Shadows in the Glass: The Crescent Laboratory Incident (Arc 1)
The rain doesn’t stop in Duskmire City. Every night, mistweave falls. Somebody said it’s because nothing in this place is clean. You ever wonder what secret lives hide behind wet alley lights? They say the city’s power surges come from Crescent Energy, but that’s only a half-truth. In tonight’s chapter, we follow Kei Tazumi, seventeen, all nerves and short black hair, sophomore at Sunshadow Academy.
Kei’s father vanished five years ago. His only keepsake, a watch that ticks a half-second off. The rest of his family refuses to talk about Dad. Half in sleep tonight Kei hears a scrambled radio and goes up to their tower-study. There, screens flicker—it’s a voice message on a private channel. The lilt in the message—”Kei, it’s me. If you get this… please. Stay away from Concord Avenue. And tell Yui not to come either.” Is that fear or shame in his father’s voice?
Your ears ring, right? Secret research, hardware and hope mixed underneath a fortune company like Crescent. Meantime Kei can’t let it go. The urge to dig in gnaws away while teachers drone at Sunshadow. He confides in Yui Tachibana, his best friend. She’s the top ace swimmer, tall, sharp words, hides real grief well. In Music Hall, Kei leans close, voice a hush: “He called last night. Yui—I swear it was my dad.” She folds her arms, frowns: “We graduate in nine months. If you get messed up in company backyards—” but she sighs. They plan to stake out the rumored ‘Glassworks Lab.’ You ever crept out in deep rain, shoes soft on broken bricks?
The night trip’s not some kid’s spook test. Kei and Yui hit mean grid back-ways, their old friend Shin tagging along. Shin jokes plus a hidden taser; not brave so much as can’t bear boredom. At Concord, an armored van idles. Figures in white masks load crates with colored fluids and samples. Glass-walled floors glow up from below—someone’s working late in secret. Kei examines the detritus: a lab scrap with an odd symbol—half moon over a spine. Suddenly, Shin inhales: lights approach. “Let’s go,” he whispers. 

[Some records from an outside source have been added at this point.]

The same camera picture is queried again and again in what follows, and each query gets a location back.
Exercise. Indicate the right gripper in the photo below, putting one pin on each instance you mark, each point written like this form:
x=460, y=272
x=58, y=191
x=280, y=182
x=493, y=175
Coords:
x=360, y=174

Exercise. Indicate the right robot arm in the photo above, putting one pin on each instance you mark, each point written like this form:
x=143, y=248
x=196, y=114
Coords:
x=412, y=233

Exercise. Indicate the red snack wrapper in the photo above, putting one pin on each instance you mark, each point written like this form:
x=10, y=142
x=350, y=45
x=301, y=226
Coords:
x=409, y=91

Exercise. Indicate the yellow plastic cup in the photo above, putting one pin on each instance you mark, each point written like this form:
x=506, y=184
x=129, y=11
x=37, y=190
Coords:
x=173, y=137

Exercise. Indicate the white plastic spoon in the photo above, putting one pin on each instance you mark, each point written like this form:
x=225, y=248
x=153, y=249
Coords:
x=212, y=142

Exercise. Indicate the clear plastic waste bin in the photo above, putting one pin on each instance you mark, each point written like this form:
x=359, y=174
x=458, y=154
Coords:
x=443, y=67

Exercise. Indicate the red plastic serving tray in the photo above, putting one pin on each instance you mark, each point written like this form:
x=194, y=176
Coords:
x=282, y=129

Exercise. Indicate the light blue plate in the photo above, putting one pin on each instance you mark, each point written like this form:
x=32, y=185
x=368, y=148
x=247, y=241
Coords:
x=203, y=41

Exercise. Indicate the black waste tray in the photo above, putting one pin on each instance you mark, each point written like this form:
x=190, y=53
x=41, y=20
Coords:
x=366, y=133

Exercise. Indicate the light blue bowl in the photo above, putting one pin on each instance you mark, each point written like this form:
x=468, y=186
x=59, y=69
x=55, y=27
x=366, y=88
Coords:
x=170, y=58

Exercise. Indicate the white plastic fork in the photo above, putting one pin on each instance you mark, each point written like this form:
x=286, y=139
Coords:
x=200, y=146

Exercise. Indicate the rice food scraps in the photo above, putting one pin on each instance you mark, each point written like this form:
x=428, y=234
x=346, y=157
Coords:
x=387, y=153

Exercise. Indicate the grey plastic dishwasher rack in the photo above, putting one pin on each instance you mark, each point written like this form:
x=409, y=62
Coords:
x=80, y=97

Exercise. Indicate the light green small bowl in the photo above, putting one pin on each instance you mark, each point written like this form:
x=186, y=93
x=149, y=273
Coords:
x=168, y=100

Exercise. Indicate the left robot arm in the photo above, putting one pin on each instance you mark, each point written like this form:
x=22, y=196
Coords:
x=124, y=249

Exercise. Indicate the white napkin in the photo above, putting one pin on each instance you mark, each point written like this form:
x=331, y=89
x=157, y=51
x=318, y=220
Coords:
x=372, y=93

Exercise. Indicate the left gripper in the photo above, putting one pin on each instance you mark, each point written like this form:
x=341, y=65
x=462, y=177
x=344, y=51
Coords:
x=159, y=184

Four guards chase the fleeing friends. Past the fence, shadows spill into wet aisles of storage tanks. Shin gets caught. In the scuffle, Yui pulls a fire alarm—klaxon wails, tiles pulse red, and Kei doubles back. He stares, panting, as one scientist pulls off her mask close by Shin. Pale skin, metal eye patch. She smiles thin, clinical, sets a syringe to Shin’s neck: “A test subject, convenient. Not all trials require consent. Isnt’ that right, Rosenthal Model Nine?” Heat claws at Kei’s heart. He’s always hated the company men. Then the lead scientist leans in: “You show loyalty, you’re kept alive. Make a new path for this city’s future.” Chew on that logic, if you had to.
Kei leaps in with a swinging branch, wild blur. Lab glass cracks. Shin swings free in chaos but drops to the tile, body slow to react. The masked woman switches tactics. She hurls a flask; thick blue fills the air and everything turns sharp at the nose—ammonia?—and blurry afterwards. Kei staggers upright, last thing he sees is Yui climbing fences alone. When morning arrives, he’s beneath exit lights in Tyburn Alley with a half-torn sleeve and Shin gone. 
Why did Yui run? Guilt tugs at each step Kei takes back home. There’s a package waiting, no sender marked. Inside: his father’s badge from Crescent Lab, clipped in a bag, plus a recorder. Wonders swirl: if research here turned people into ‘Models’, is his dad’s secret worse than he feared? Yui calls in shaky voice, “They took Shin. I can’t call the police—my name’s blacklisted at Crescent!” Kei plays the tape over again. This time there are extra voices and the sound of rattling chains. “Subject K-24 viable—a blood relative is needed for next trial. Terminate if resistance continues.”
Will Kei risk everyone for truth? Will you? Crescent’s greatest work pulses under city wires, daring some fool to pull back the glass. Kei’s story isn’t close to over. Tonight he straps on the broken watch and promises to break Shin out. The last frame shows the angle of the city’s secret skyline, neon licked by the storm—will anyone see the captive screaming in the mirrored cells? Rain always covers sound, but not the secrets it leaves behind. 
The alley’s so empty now—the city doesn’t question what happens below the Crescent labs, behind tinted glass. Next, Kei’s team needs to navigate Greyline, trust no one, and break in unseen. If shadow groups love using friends against him, how clean are his own hands? Now, you have to ask yourself. When someone you love could already be the next test piece, do you dig deeper? Or do you lock the secret and walk away forever?